Christian Fink ist Prokurist und Leiter des Bereichs Thermische Energietechnologien und hybride Systeme am AEE – Institut für Nachhaltige Technologien in Österreich. Er spricht über Chancen der Solarthermie.
Ist die Solarthermie-Technologie am Ende der Lernkurve angekommen?
Christian Fink: Auf den ersten Blick sieht es vielleicht so aus. Aber ich bin überzeugt, dass es wie bei anderen Umwandlungstechnologien auch weiterhin Verbesserungspotenzial am Solarkollektor gibt – insbesondere durch die Integration von weiteren Funktionalitäten und neuen Materialien. Es ist nicht gesagt, dass ein Kollektor in 20 Jahren noch so aussieht wie heute. Auf der anderen Seite liegt immenses Potenzial in der intelligenten beziehungsweise angepassten Implementierung von Solaranlagen heutiger Technologie in unterschiedliche Abschnitte von Energieversorgungssystemen.

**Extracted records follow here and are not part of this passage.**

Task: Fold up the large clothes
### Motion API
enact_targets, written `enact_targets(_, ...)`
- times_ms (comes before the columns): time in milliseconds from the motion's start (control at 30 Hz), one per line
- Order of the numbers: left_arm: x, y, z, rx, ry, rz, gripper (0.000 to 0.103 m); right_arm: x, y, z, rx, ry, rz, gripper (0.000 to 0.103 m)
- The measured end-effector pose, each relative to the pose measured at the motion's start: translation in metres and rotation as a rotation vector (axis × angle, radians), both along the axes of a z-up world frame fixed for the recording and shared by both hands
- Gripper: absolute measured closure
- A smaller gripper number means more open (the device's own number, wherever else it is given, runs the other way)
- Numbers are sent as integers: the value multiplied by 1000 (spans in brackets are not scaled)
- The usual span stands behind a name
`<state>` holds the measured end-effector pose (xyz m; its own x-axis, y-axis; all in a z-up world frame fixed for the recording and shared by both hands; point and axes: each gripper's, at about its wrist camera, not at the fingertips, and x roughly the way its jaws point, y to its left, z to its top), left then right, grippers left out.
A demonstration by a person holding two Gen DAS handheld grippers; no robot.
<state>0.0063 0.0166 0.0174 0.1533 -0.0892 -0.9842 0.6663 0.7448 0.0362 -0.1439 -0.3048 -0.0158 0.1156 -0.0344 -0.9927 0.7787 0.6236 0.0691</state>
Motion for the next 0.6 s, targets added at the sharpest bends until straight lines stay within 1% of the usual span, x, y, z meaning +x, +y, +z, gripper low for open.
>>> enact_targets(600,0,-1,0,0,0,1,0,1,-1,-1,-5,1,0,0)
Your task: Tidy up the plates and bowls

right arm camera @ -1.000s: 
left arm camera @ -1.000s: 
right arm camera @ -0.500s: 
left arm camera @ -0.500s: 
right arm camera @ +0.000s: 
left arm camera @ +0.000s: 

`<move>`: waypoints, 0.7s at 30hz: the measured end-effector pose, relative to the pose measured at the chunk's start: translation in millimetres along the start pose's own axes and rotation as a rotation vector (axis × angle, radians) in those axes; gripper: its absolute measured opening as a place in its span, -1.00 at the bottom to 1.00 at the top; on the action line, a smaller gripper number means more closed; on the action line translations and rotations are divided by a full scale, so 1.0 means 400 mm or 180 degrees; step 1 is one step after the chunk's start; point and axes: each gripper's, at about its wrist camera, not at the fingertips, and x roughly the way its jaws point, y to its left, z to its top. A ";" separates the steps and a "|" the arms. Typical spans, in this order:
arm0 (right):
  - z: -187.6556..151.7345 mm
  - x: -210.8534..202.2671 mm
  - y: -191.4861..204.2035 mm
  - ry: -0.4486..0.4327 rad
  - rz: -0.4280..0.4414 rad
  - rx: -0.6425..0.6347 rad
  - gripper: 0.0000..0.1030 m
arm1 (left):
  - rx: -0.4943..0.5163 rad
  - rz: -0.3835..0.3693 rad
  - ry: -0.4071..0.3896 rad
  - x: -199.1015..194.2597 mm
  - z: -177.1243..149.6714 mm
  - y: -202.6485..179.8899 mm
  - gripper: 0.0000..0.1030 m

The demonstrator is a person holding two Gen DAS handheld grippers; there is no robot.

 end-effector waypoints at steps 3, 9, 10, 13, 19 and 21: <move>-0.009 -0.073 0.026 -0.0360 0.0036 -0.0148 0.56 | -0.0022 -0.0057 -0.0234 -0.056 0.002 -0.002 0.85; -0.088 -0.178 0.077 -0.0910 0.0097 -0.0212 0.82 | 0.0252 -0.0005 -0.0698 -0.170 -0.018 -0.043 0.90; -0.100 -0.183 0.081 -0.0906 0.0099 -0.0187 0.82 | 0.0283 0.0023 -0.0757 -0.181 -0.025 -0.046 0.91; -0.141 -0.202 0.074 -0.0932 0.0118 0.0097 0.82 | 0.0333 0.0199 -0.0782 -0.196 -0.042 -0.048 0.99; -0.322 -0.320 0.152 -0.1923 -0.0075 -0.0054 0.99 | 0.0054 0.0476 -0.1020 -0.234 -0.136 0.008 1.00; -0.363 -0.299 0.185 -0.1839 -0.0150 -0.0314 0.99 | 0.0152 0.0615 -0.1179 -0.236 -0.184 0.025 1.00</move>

Hier ist die Frage, wie schnell und flexibel die Solarthermiebranche die richtigen Lösungen anbieten kann. Das Zusammenspiel mit anderen Erzeugungsanlagen und der Wärmespeicherung wird wichtig.
Haben Sie Projekte, die Systemintegration erfolgreich praktizieren?
Christian Fink: Ein Beispiel für Systemintegration ist die Nutzung von in Gebäuden vorhandenen massiven Bauteilen wie zum Beispiel Fundamentplatten und Zwischendecken aus Beton als Wärmespeicher sowie als Wärmeabgabesystem. So können Kosten reduziert und Systemeffizienzen erhöht werden. Im Zuge des Förderprogramms für solare Großanlagen in Österreich wurden über 20 Projekte mit solarer Bauteilaktivierung in Anwendungen wie Gewerbegebäuden und Schulen umgesetzt. Die solaren Deckungsgrade für Warmwasser und Raumheizung liegen zwischen 50 und 100 Prozent. Durch die Systemintegration erkennbar ist das Verschwimmen der Systemgrenzen. Ein weiteres Beispiel für Systemintegration ist die große Anzahl an Projekten, in denen große Solarthermieanlagen mit Wärmepumpen gekoppelt werden.
Wie sieht die Kopplung zwischen Wärmepumpe und Solarthermie aus?
Christian Fink: Es gibt unterschiedliche Ansätze. Systemkopplungen, die immer wieder vorkommen, sind beispielsweise sogenannte speichergekoppelte Wärmepumpen. In diesem Fall wird die Wärmepumpe quellseitig alleine aus einem solarbeladenen Wasserspeicher gespeist. Durch die Abkühlung der unteren Speicherhälfte auf unter zehn Grad Celsius steigt einerseits die Energiedichte des Speichers und andererseits können die Erträge aus der Solarthermieanlage erheblich gesteigert werden. Eine weitere im Förderprogramm häufig aufgetretene Systemkopplung betrifft Wärmepumpen mit kleinen Erdspeichern unter dem Gebäude als Wärmequelle und einer Solarthermieanlage zur Regeneration des Erdspeichers. Dadurch kann der Erdspeicher sehr klein dimensioniert werden und bildet trotzdem die alleinige Wärmequelle ohne Einsatz von Tiefensonden oder Außenlufteinheiten.
In Deutschland gibt es vor allem Projekte, bei denen die Wärmeversorgung im Sommer übernommen wird.
Christian Fink: Richtig. Wobei es grundsätzlich von der Kopplungsart abhängt, ob die Heizperiode im Vordergrund steht oder beispielsweise die Ganzjahresnutzung. Im Falle der Kopplung in Verbindung mit dem Erdspeicher unter dem Gebäude liegt der Fokus eindeutig auf der Bereitstellung einer Wärmequelle, die auch im Winter gute Arbeitszahlen der Wärmepumpe erlaubt.
Wie wichtig ist die Förderung?
Christian Fink: Wir haben in Österreich keine vergleichbar hohe steuerliche Belastung auf Erdgas wie beispielsweise in Dänemark, wo solare Großanlagen bereits seit Jahren ohne spezifische Förderprogramme boomen. Bei den aktuell sehr geringen Erdgaspreisen ist die Förderung essenziell. Die Bandbreite des Wärmepreises liegt bei den von uns im Förderprogramm begleiteten Anlagen zwischen 30 und 100 Euro pro Megawattstunde abzüglich Förderung. Dabei wird deutlich ersichtlich, dass die Förderung in einer Höhe von bis zu 45 Prozent schon wichtig für den Markt ist. Ebenso wichtig ist, dass sie kontinuierlich angeboten wird. Die Förderung wurde im Jahr 2017 bereits das achte Mal aufgelegt.